SGK KURUM İŞLEMİNİN – ÖDEME EMRİNİN İPTALİ DAVASI, HUKUKİ NİTELİĞİ VE YARGILAMAYA İLİŞKİN GENEL BİLGİLER

SGK KURUM İŞLEMİNİN – ÖDEME EMRİNİN İPTALİ DAVASI, HUKUKİ NİTELİĞİ VE YARGILAMAYA İLİŞKİN GENEL BİLGİLER
9 Mart 2022 No Comments İş Hukuku cemakyazi

SGK KURUM İŞLEMİNİN – ÖDEME EMRİNİN İPTALİ DAVASI, HUKUKİ NİTELİĞİ VE YARGILAMAYA İLİŞKİN GENEL BİLGİLER

Ülkemizde sosyal güvenlik mevzuatı, geçmiş dönemlerden beri birçok kez değişikliğe uğramış, geçmişte uygulanan kanunlar sıkça yürürlükten kaldırılarak yeni kanunlar ihdas edilmiştir. Bu nedenle sosyal güvenlik mevzuatı dağınık ve karışık bir vaziyettedir.

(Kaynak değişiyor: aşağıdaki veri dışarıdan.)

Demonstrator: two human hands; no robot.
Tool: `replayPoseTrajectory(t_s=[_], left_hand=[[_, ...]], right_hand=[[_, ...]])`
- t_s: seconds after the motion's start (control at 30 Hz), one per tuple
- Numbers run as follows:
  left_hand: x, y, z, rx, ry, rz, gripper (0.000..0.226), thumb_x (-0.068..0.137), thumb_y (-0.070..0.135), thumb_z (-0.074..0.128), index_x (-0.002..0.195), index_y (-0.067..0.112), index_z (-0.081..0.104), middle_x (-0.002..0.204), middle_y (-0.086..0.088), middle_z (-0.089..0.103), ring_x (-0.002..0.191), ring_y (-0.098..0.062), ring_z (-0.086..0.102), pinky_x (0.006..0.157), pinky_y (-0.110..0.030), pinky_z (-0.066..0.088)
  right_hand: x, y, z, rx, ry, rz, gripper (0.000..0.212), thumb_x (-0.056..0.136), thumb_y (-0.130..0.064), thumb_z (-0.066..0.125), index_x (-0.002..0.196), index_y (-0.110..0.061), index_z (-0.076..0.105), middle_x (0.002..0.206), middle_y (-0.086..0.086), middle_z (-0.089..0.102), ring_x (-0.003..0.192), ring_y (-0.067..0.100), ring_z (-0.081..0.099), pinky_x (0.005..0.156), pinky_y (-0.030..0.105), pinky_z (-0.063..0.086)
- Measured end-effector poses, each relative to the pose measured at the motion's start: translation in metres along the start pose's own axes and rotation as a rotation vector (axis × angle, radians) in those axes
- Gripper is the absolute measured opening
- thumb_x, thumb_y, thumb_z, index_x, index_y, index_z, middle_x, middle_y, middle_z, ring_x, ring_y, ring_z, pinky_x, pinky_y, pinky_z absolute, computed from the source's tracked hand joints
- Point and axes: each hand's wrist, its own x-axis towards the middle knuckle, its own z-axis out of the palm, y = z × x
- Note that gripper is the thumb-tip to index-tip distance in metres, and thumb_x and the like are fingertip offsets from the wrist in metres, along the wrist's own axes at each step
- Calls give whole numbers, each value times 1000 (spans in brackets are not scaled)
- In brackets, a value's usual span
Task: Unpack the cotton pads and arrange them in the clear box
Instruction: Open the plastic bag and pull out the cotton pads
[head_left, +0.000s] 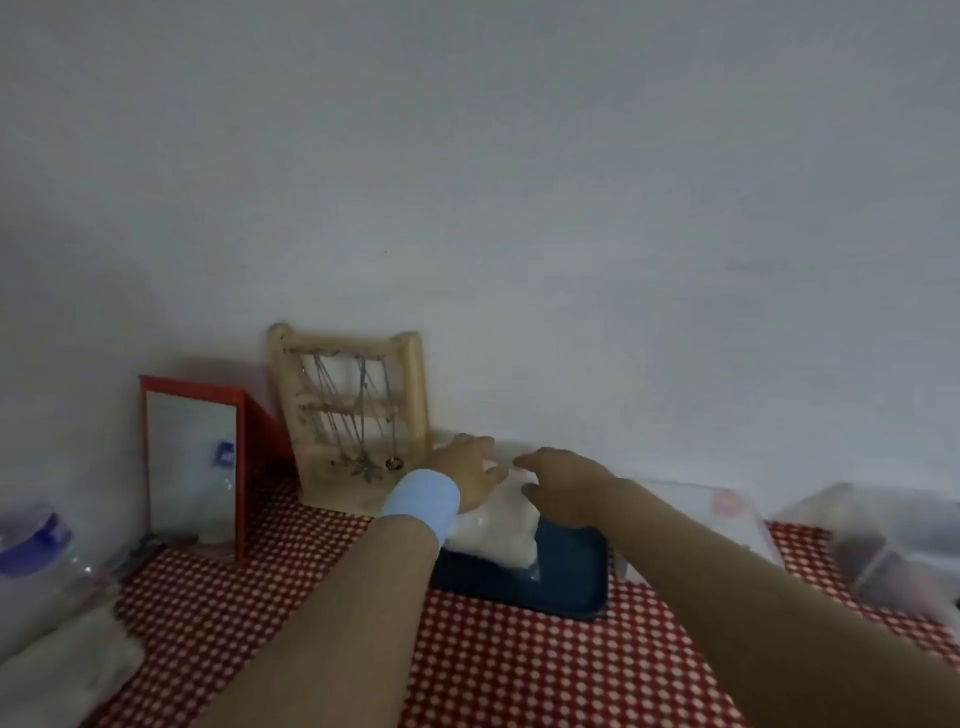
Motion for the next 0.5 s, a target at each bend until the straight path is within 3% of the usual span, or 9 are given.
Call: replayPoseTrajectory(t_s=[0.2, 0.27, 0.33, 0.4, 0.5], left_hand=[[6, -19, 32, 43, 18, -99, 113, 79, 77, 59, 161, 36, -7, 169, -5, 18, 153, -33, 21, 121, -48, 28], [0, -20, 33, 32, 75, -81, 128, 69, 78, 69, 161, 35, -10, 170, -3, 12, 154, -32, 19, 121, -48, 28], [-12, -21, 40, 12, 83, -73, 135, 65, 75, 75, 160, 35, -12, 169, -2, 19, 152, -32, 26, 119, -49, 33], [-30, -19, 49, -24, 110, -3, 133, 65, 65, 82, 160, 38, -7, 159, -2, 37, 142, -30, 41, 113, -46, 41], [-64, -15, 55, -139, 263, 151, 119, 67, 40, 91, 157, 40, 14, 142, 3, 41, 124, -21, 49, 100, -35, 45]], right_hand=[[7, 3, 34, 53, 54, -46, 61, 101, -43, 45, 157, -23, 29, 153, 4, 47, 136, 24, 48, 112, 39, 39], [4, 3, 39, 82, 108, -30, 74, 97, -40, 54, 159, -19, 20, 157, 7, 40, 140, 27, 43, 114, 40, 37], [-6, 4, 46, 114, 168, -12, 85, 93, -36, 59, 162, -19, 11, 160, 9, 34, 142, 29, 40, 115, 44, 37], [-21, 4, 53, 187, 230, -13, 81, 93, -31, 56, 162, -19, 14, 157, 11, 37, 138, 29, 44, 112, 41, 40], [-52, 1, 58, 215, 349, 18, 53, 98, -21, 45, 151, -19, 43, 143, 11, 51, 125, 27, 52, 96, 28, 47]])
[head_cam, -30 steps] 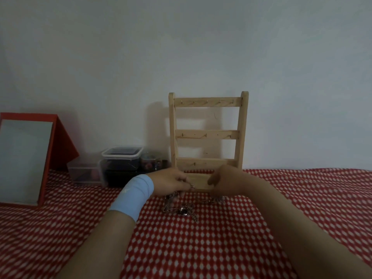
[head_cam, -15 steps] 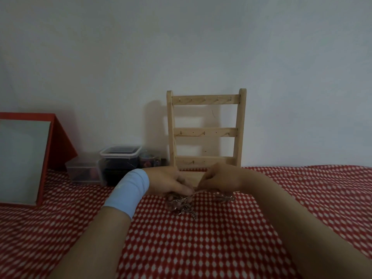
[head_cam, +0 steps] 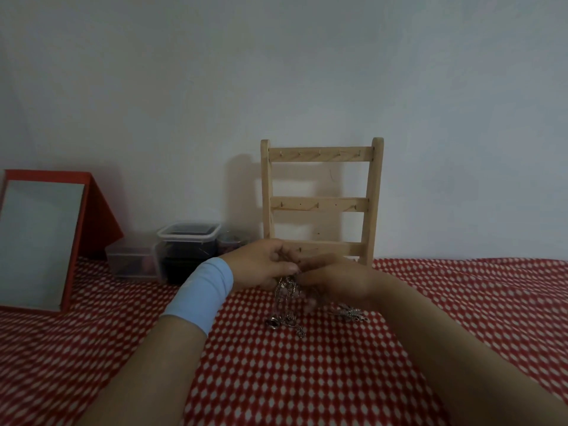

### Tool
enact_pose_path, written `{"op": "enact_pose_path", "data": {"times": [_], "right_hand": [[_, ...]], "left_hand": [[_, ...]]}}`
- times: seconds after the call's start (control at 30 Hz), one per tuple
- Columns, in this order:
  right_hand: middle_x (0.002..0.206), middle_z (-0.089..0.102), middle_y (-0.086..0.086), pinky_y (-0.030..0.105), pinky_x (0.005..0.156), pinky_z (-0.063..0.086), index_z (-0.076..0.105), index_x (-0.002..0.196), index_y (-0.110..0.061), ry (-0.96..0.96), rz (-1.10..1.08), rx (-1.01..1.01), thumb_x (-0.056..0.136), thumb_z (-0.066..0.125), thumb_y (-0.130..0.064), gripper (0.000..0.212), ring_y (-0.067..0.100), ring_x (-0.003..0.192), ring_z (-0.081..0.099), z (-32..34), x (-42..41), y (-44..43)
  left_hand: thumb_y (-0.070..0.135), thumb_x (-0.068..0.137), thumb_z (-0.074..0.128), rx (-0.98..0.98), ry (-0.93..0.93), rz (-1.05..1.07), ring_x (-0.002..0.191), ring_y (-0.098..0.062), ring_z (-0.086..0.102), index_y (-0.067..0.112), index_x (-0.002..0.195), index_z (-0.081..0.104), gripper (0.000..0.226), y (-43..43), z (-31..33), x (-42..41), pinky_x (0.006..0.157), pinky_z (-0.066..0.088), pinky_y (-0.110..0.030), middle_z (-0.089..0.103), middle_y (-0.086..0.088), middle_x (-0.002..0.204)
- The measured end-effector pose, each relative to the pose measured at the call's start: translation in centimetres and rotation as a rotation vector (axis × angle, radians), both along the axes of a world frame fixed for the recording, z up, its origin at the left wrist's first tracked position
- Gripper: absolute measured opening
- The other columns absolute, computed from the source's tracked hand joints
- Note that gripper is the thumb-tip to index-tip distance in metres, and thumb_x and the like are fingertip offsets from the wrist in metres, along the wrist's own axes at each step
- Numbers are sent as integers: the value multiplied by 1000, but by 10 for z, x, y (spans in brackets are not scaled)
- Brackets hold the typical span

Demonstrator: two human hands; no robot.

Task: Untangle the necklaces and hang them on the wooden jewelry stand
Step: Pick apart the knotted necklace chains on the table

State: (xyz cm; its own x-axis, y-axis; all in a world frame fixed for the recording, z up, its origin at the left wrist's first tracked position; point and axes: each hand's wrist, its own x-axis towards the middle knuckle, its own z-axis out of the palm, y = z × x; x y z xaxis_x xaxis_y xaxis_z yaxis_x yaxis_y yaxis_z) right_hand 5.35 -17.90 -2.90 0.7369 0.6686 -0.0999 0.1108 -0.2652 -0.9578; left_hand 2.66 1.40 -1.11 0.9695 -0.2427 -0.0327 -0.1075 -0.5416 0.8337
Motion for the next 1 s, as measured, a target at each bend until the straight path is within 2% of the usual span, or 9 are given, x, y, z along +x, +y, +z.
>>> {"op": "enact_pose_path", "data": {"times": [0.1, 0.17, 0.27, 0.37, 0.53, 0.7, 0.8, 0.9, 1.0], "right_hand": [[66, 55, 0, 25, 48, 35, 72, 112, -12, -141, -89, -156, 101, 58, -16, 17, 10, 50, 42, -2, 5, 0], [64, 56, -1, 26, 46, 35, 75, 103, -14, -219, -121, -208, 99, 63, -22, 15, 10, 47, 41, 0, 3, 1], [55, 57, -10, 23, 42, 33, 75, 91, -17, -211, -143, -144, 99, 64, -30, 19, 6, 41, 41, 3, -2, 1], [52, 62, -21, 11, 38, 35, 76, 98, -24, -236, -199, -102, 98, 63, -42, 23, -6, 38, 50, 6, -8, 1], [43, 56, -15, 11, 39, 37, 72, 86, -7, -300, -207, -146, 94, 72, -25, 20, -2, 35, 47, 6, -8, -2], [46, 53, -14, 22, 40, 27, 73, 83, -13, -171, -243, 52, 97, 68, -23, 18, 7, 40, 32, 7, -4, -4], [49, 51, -10, 23, 42, 25, 78, 86, -14, -225, -319, 78, 96, 70, -27, 18, 8, 42, 30, 6, 0, -1], [53, 45, -5, 23, 42, 26, 76, 82, -17, -227, -256, 68, 94, 71, -27, 16, 9, 45, 29, 6, 1, -3], [54, 43, -5, 23, 43, 24, 75, 85, -17, -146, -111, 61, 96, 69, -22, 13, 10, 45, 28, 10, 1, -8]], "left_hand": [[18, 93, 65, 94, -52, 25, 99, -11, 63, 23, 111, 62, 19, 4, 0, 1, 86, 57, -28, 65, 4, 106], [14, 91, 66, 184, -83, 37, 90, -8, 63, 22, 113, 62, 24, 4, 0, 3, 79, 56, -22, 64, 4, 102], [8, 90, 66, 156, -99, 46, 88, -12, 68, 20, 110, 64, 24, 4, 1, 2, 85, 57, -27, 70, 1, 99], [10, 88, 68, 106, -183, 75, 88, -14, 71, 18, 107, 68, 20, 1, 5, 2, 82, 59, -28, 73, 2, 92], [11, 85, 73, 86, -313, 100, 85, -8, 70, 19, 99, 72, 16, -6, 4, 3, 75, 57, -19, 73, 7, 89], [27, 94, 63, 168, -325, 99, 73, -11, 73, 14, 95, 73, 16, -6, 1, 3, 75, 60, -30, 74, 6, 77], [31, 97, 58, 171, -387, 134, 69, -11, 70, 15, 89, 71, 22, -5, 1, 4, 74, 58, -32, 70, 7, 70], [33, 98, 56, 111, -401, 145, 73, -9, 66, 21, 83, 68, 23, -4, 4, 2, 76, 53, -27, 69, 5, 76], [40, 99, 51, -32, -261, 110, 89, -16, 67, 13, 95, 71, 33, -4, 2, 2, 85, 52, -30, 73, -7, 93]]}}
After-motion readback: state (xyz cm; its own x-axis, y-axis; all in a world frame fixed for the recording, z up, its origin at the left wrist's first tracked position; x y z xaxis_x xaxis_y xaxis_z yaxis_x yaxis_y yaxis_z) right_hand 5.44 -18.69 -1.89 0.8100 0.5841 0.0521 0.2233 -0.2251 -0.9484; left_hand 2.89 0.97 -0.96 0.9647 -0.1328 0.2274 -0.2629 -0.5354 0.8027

Sosyal güvenlik mevzuatıyla getirilen yükümlülüklerin tespiti güç ve uzmanlık gerektirdiği gibi, uyuşmazlık halinde davanın görüleceği mahkemenin tespiti bile hukuki bilgi ve deneyim gerektirip, bazen oldukça zor olmaktadır.

Somut uyuşmazlığının hukuki niteliğinin tespitinin yapılmasının yanı sıra, görevli mahkemenin tespiti de gerek usul hukuku açısından, gerekse işine esasına yönelik hususlar açısından farklılıklar arz etmektedir. Zira Sosyal Güvenlik ve Genel Sağlık Sigortası Kanunundan doğan bir takım uyuşmazlıkların görümü ve çözümünde İdare Mahkemeleri, diğer bir kısmında ise Adli Mahkemeler (İş Mahkemeleri) görevlidir.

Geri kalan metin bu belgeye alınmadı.